Ahh, this is where I come dangerously unstuck. I can’t give you any specific recommendations in your hunt for the best Mexican fast food, like I could if I were rich and writing a post about the best Mexican restaurants, for example. Long story short, fondas are literally everywhere and you pretty much have to just stumble across them. (That, or you just go to the one closest to your house like me, because it’s easier.) Either way, they’re a total word of mouth phenomenon.
However, I can give you some useful pointers to find a decent one:
- Look for the fonda with the highest concentration of Mexicans eating there. If it’s empty at 2pm, there’s a reason.
- If it’s got kitschy décor or a boxy, retro TV playing a telenovela, it’s a safe bet. Picture what the house of a Mexican grandma probably looks like, and if the fonda you’ve found looks something like that, you’re good to go.
- Don’t pay less than $50, because…well, there might be a reason it’s so cheap. I mean, you can if you want, but don’t say I didn’t warn you.
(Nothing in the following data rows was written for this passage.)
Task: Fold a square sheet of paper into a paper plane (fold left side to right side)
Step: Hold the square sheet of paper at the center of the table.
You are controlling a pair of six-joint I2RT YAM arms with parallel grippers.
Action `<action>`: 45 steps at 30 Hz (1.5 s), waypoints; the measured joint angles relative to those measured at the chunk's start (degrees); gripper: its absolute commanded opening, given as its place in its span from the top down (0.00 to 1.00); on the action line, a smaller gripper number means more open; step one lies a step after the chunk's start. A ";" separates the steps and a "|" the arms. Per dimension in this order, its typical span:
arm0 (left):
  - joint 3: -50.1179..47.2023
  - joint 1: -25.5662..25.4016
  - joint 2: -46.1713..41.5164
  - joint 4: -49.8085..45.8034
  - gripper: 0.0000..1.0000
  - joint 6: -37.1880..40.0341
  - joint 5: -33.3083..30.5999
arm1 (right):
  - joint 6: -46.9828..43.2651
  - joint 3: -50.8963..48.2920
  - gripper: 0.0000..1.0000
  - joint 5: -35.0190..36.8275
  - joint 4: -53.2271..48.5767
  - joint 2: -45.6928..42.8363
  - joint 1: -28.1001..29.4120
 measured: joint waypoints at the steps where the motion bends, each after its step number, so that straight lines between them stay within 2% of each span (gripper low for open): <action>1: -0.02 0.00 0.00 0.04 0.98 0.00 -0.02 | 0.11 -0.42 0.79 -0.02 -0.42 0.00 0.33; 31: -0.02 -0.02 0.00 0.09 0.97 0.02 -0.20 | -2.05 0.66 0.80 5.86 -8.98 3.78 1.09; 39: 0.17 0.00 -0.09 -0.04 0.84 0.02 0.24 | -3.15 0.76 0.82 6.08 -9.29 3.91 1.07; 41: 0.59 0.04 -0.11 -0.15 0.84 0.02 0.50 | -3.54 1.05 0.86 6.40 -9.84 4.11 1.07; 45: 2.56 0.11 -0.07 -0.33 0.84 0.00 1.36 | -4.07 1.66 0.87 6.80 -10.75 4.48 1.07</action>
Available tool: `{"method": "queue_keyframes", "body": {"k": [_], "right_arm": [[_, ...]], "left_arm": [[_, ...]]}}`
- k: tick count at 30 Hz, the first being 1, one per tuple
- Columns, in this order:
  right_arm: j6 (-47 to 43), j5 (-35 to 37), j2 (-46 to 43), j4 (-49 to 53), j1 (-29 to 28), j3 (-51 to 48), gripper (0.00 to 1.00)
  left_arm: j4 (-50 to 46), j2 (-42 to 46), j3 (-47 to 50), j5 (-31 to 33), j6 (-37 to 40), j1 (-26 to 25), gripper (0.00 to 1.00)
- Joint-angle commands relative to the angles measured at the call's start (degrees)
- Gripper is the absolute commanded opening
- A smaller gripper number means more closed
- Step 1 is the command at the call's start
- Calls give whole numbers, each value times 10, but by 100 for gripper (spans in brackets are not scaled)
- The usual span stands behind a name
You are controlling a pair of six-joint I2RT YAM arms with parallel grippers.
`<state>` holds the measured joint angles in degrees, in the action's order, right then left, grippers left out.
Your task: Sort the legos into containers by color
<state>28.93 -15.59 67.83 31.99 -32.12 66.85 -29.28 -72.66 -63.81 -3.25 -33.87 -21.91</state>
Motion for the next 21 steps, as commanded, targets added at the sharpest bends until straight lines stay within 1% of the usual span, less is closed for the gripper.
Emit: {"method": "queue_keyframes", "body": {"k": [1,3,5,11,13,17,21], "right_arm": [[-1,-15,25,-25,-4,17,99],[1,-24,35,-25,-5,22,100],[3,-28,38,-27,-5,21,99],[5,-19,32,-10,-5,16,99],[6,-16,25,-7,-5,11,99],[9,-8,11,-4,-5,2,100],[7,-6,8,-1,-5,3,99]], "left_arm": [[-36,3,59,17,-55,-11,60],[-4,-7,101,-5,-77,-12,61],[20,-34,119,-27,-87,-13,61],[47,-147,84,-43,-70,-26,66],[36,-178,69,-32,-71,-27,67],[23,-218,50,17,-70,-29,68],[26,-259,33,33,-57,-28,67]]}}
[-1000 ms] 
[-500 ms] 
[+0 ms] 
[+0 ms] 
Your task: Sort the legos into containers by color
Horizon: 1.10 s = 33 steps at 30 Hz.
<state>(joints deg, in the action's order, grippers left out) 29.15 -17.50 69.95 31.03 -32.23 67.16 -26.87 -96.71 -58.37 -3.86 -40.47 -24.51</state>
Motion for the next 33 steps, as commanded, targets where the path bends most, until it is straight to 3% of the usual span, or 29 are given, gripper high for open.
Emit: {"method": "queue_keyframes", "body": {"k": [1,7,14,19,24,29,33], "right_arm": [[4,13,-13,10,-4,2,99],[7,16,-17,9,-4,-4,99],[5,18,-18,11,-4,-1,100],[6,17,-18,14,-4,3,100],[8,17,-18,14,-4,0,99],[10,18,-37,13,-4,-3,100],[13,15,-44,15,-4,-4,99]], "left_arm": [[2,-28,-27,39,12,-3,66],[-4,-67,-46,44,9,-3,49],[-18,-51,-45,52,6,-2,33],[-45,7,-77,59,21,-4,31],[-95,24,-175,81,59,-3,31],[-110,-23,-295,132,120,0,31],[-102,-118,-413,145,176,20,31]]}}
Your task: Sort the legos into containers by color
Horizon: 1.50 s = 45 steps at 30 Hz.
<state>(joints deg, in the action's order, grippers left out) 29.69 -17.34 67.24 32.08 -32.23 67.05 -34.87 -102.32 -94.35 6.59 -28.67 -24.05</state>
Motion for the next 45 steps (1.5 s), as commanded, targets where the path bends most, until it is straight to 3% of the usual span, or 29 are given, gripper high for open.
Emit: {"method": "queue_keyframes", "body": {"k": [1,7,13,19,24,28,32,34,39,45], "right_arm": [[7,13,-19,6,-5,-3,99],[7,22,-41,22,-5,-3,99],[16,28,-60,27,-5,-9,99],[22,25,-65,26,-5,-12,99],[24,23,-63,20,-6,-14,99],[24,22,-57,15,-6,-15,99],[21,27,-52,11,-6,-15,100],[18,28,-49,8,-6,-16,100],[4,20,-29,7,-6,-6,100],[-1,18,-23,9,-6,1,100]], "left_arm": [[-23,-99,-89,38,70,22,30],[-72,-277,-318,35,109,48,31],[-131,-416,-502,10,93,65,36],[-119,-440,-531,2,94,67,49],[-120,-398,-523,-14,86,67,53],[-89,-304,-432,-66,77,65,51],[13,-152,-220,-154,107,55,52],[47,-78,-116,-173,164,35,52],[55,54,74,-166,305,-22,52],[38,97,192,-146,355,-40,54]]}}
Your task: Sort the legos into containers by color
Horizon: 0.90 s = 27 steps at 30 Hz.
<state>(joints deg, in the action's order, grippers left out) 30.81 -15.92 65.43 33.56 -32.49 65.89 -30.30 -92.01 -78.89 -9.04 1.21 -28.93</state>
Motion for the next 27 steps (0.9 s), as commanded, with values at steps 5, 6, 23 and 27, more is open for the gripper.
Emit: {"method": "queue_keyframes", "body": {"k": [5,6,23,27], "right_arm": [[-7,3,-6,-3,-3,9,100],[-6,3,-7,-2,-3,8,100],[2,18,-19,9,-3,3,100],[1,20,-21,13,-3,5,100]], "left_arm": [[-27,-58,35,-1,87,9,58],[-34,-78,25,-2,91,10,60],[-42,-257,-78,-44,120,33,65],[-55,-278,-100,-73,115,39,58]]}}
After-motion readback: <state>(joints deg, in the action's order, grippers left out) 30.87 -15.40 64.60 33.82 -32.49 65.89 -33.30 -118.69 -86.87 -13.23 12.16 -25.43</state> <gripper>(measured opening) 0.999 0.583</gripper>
- Find one that offers a decent selection of options for the main course. If they’re only letting you choose between two dishes, trouble’s afoot.
So, there you go, a not-at-all-ranty, totally articulate explanation of exactly why you need to eat fast food in Mexico. Basically, as long as you eat at a fonda once during your visit, I won’t judge you for sneak-buying that McDonalds McMuffin when you’re hungover. You’re welcome.